■ Activity ■
In duplicating the lines below, keep every word unchanged and drop the pictures.

----------------

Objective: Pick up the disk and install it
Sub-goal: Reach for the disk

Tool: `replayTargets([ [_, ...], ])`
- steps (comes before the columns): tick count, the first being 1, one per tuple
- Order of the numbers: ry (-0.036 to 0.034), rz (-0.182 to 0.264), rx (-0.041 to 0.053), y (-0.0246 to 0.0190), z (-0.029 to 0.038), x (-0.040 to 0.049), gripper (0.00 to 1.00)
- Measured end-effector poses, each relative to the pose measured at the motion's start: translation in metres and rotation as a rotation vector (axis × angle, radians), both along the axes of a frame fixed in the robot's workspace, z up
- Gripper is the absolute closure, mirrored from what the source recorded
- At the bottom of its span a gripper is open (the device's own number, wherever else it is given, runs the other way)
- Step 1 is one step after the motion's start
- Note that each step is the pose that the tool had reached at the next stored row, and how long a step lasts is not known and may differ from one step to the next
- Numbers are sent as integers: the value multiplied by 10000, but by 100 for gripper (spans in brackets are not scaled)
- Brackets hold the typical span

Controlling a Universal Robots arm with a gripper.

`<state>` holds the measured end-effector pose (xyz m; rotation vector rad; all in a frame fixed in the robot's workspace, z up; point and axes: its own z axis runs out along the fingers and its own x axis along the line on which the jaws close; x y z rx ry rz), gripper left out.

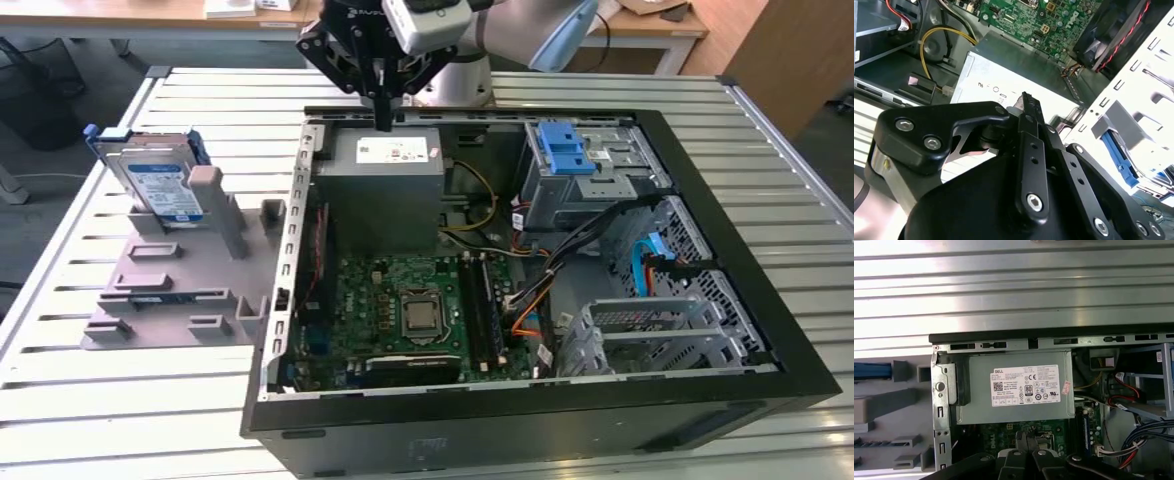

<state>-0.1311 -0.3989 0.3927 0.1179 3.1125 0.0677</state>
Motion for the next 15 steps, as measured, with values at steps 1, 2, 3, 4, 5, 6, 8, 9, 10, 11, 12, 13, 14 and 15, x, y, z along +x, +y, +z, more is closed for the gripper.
replayTargets([
  [1, -1, -1, 0, 0, -1, -6, 89],
  [2, 0, -1, 0, 1, -1, -9, 89],
  [3, 1, 0, -1, 1, -1, -9, 89],
  [4, 1, 1, -2, 0, 0, -9, 89],
  [5, 1, 1, -1, 0, 0, -9, 89],
  [6, 1, 0, -1, 0, -1, -9, 89],
  [8, 0, -1, 0, 0, -1, -12, 89],
  [9, 0, -2, 0, 2, -1, -16, 89],
  [10, 0, -2, -1, 4, -1, -20, 89],
  [11, 0, 0, -1, 9, -1, -25, 89],
  [12, 0, -2, -1, 17, -1, -33, 89],
  [13, 0, -1, -1, 25, -1, -40, 89],
  [14, 0, 0, -1, 32, -1, -52, 89],
  [15, 0, -1, 0, 35, -1, -65, 89],
])
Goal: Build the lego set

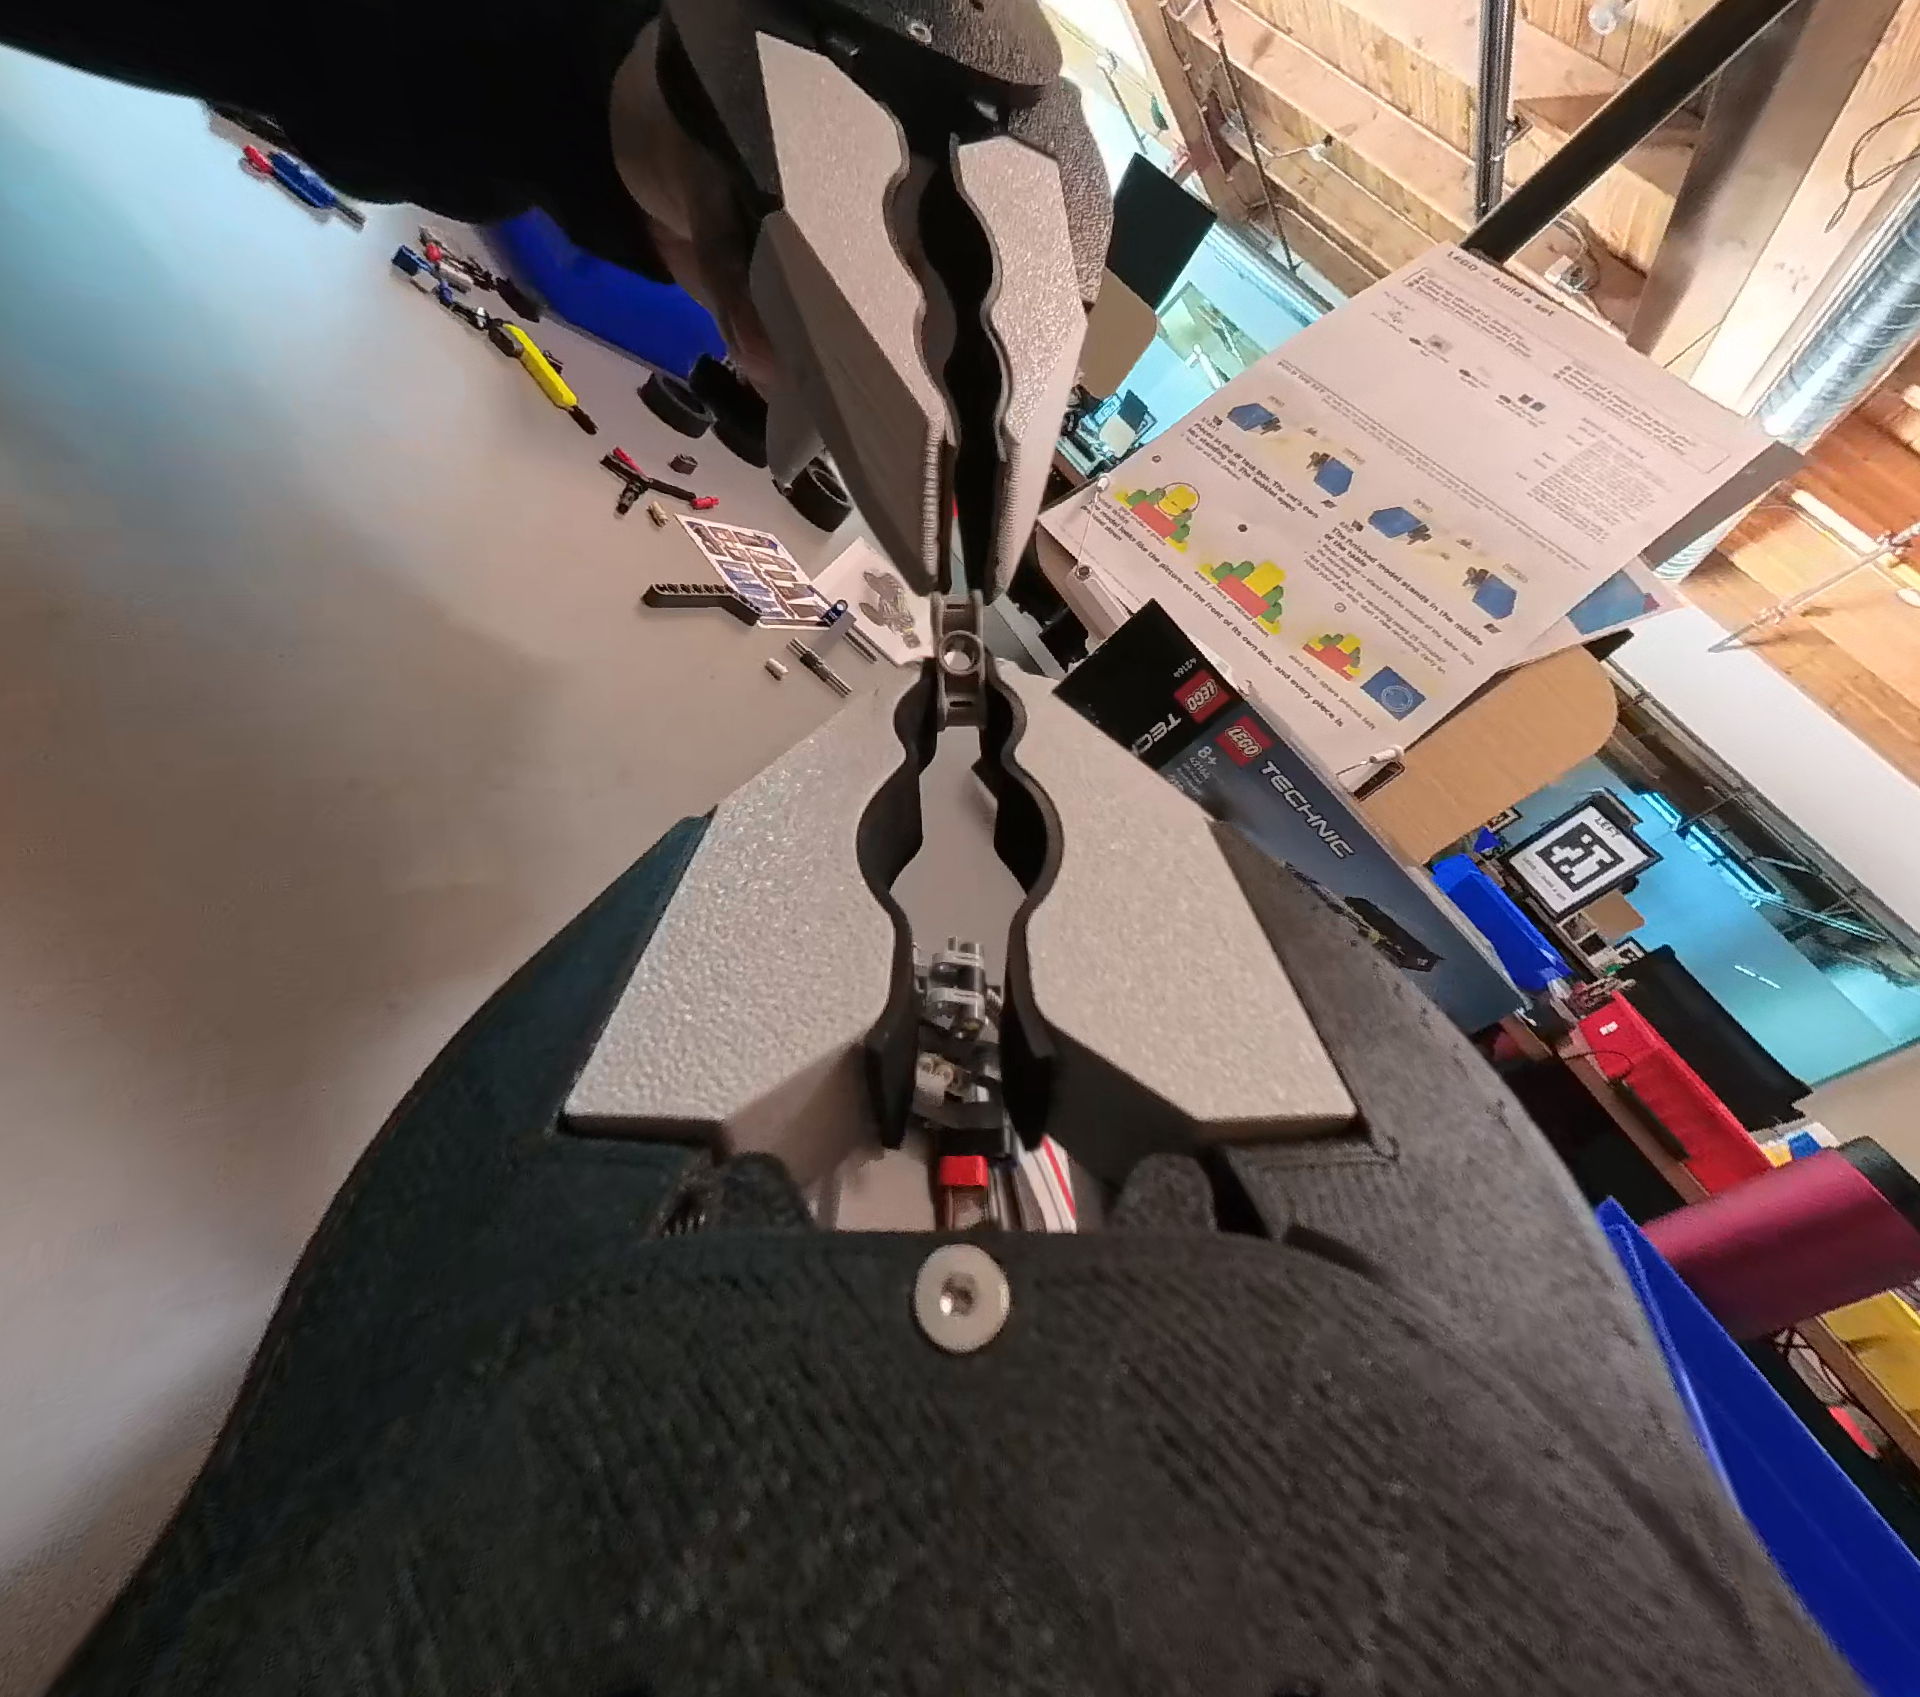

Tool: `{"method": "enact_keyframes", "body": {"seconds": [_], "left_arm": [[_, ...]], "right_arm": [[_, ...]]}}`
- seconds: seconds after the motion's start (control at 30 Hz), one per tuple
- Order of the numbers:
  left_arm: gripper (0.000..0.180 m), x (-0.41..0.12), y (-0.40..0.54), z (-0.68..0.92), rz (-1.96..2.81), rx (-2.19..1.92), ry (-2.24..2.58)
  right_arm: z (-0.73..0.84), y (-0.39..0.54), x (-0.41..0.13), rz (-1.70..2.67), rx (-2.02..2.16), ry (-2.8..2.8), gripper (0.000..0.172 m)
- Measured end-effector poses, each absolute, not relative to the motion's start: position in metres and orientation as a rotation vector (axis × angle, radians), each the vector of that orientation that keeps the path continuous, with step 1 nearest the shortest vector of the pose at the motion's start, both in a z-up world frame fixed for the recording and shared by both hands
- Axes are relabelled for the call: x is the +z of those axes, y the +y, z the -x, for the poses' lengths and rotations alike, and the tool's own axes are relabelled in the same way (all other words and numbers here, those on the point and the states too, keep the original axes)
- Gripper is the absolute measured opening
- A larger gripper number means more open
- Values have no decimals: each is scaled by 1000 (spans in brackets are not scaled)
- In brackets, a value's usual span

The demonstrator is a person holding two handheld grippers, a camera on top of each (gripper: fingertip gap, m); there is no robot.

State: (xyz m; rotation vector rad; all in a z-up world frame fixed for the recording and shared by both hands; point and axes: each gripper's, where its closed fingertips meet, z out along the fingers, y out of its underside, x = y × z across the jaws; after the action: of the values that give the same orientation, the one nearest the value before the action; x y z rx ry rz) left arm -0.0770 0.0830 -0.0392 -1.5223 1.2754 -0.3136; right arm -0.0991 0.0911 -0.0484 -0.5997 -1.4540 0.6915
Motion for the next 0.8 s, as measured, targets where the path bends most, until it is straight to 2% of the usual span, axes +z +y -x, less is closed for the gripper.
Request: {"method": "enact_keyframes", "body": {"seconds": [0.17, 0.33, 0.43, 0.8], "left_arm": [[0, -41, 89, 80, 1471, -217, 1310], [30, -43, 95, 85, 1480, -188, 1307], [39, -46, 96, 85, 1509, -206, 1305], [32, -54, 107, 90, 1583, -186, 1275]], "right_arm": [[100, 95, -51, 588, 623, -1477, 4], [98, 104, -47, 610, 627, -1432, 4], [98, 107, -49, 629, 639, -1425, 4], [106, 116, -67, 788, 660, -1449, 5]]}}
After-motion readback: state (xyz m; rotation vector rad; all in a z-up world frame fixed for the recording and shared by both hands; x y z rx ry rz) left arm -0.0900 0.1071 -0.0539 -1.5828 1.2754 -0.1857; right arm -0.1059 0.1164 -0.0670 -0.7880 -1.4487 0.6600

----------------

■ Task solution ■
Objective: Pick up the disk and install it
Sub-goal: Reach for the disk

Tool: `replayTargets([ [_, ...], ])`
- steps (comes before the columns): tick count, the first being 1, one per tuple
- Order of the numbers: ry (-0.036 to 0.034), rz (-0.182 to 0.264), rx (-0.041 to 0.053), y (-0.0246 to 0.0190), z (-0.029 to 0.038), x (-0.040 to 0.049), gripper (0.00 to 1.00)
- Measured end-effector poses, each relative to the pose measured at the motion's start: translation in metres and rotation as a rotation vector (axis × angle, radians), both along the axes of a frame fixed in the robot's workspace, z up
- Gripper is the absolute closure, mirrored from what the source recorded
- At the bottom of its span a gripper is open (the device's own number, wherever else it is given, runs the other way)
- Step 1 is one step after the motion's start
- Note that each step is the pose that the tool had reached at the next stored row, and how long a step lasts is not known and may differ from one step to the next
- Numbers are sent as integers: the value multiplied by 10000, but by 100 for gripper (spans in brackets are not scaled)
- Brackets hold the typical span

Controlling a Universal Robots arm with a gripper.

`<state>` holds the measured end-effector pose (xyz m; rotation vector rad; all in a frame fixed in the robot's workspace, z up; point and axes: its own z axis runs out along the fingers and its own x axis along the line on which the jaws close; x y z rx ry rz), gripper left out.


<state>-0.1311 -0.3989 0.3927 0.1179 3.1125 0.0677</state>
Motion for the next 15 steps, as measured, with values at steps 1, 2, 3, 4, 5, 6, 8, 9, 10, 11, 12, 13, 14 and 15, x, y, z along +x, +y, +z, more is closed for the gripper.
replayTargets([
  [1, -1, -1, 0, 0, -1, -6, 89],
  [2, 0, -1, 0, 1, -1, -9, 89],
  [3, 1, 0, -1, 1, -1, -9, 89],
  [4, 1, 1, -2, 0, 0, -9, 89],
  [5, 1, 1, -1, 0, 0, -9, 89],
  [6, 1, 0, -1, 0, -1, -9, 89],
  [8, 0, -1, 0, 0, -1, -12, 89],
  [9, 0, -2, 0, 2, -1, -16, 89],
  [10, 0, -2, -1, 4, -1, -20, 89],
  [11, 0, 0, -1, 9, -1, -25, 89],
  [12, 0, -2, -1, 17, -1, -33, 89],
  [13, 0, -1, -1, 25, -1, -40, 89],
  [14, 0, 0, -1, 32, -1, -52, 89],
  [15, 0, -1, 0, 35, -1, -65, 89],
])
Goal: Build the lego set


Tool: `{"method": "enact_keyframes", "body": {"seconds": [_], "left_arm": [[_, ...]], "right_arm": [[_, ...]]}}`
- seconds: seconds after the motion's start (control at 30 Hz), one per tuple
- Order of the numbers:
  left_arm: gripper (0.000..0.180 m), x (-0.41..0.12), y (-0.40..0.54), z (-0.68..0.92), rz (-1.96..2.81), rx (-2.19..1.92), ry (-2.24..2.58)
  right_arm: z (-0.73..0.84), y (-0.39..0.54), x (-0.41..0.13), rz (-1.70..2.67), rx (-2.02..2.16), ry (-2.8..2.8), gripper (0.000..0.172 m)
- Measured end-effector poses, each absolute, not relative to the motion's start: position in metres and orientation as a rotation vector (axis × angle, radians), each the vector of that orientation that keeps the path continuous, with step 1 nearest the shortest vector of the pose at the motion's start, both in a z-up world frame fixed for the recording and shared by both hands
- Axes are relabelled for the call: x is the +z of those axes, y the +y, z the -x, for the poses' lengths and rotations alike, and the tool's own axes are relabelled in the same way (all other words and numbers here, those on the point and the states too, keep the original axes)
- Gripper is the absolute measured opening
- A larger gripper number means more open
- Values have no decimals: each is scaled by 1000 (spans in brackets are not scaled)
- In brackets, a value's usual span

The demonstrator is a person holding two handheld grippers, a camera on top of each (gripper: fingertip gap, m); there is no robot.

State: (xyz m; rotation vector rad; all in a z-up world frame fixed for the recording and shared by both hands; point and axes: each gripper's, where its closed fingertips meet, z out along the fingers, y out of its underside, x = y × z across the jaws; after the action: of the values that give the same orientation, the one nearest the value before the action; x y z rx ry rz) left arm -0.0770 0.0830 -0.0392 -1.5223 1.2754 -0.3136; right arm -0.0991 0.0911 -0.0484 -0.5997 -1.4540 0.6915
Motion for the next 0.8 s, as measured, targets where the path bends most, until it is straight to 2% of the usual span, axes +z +y -x, less is closed for the gripper.
Request: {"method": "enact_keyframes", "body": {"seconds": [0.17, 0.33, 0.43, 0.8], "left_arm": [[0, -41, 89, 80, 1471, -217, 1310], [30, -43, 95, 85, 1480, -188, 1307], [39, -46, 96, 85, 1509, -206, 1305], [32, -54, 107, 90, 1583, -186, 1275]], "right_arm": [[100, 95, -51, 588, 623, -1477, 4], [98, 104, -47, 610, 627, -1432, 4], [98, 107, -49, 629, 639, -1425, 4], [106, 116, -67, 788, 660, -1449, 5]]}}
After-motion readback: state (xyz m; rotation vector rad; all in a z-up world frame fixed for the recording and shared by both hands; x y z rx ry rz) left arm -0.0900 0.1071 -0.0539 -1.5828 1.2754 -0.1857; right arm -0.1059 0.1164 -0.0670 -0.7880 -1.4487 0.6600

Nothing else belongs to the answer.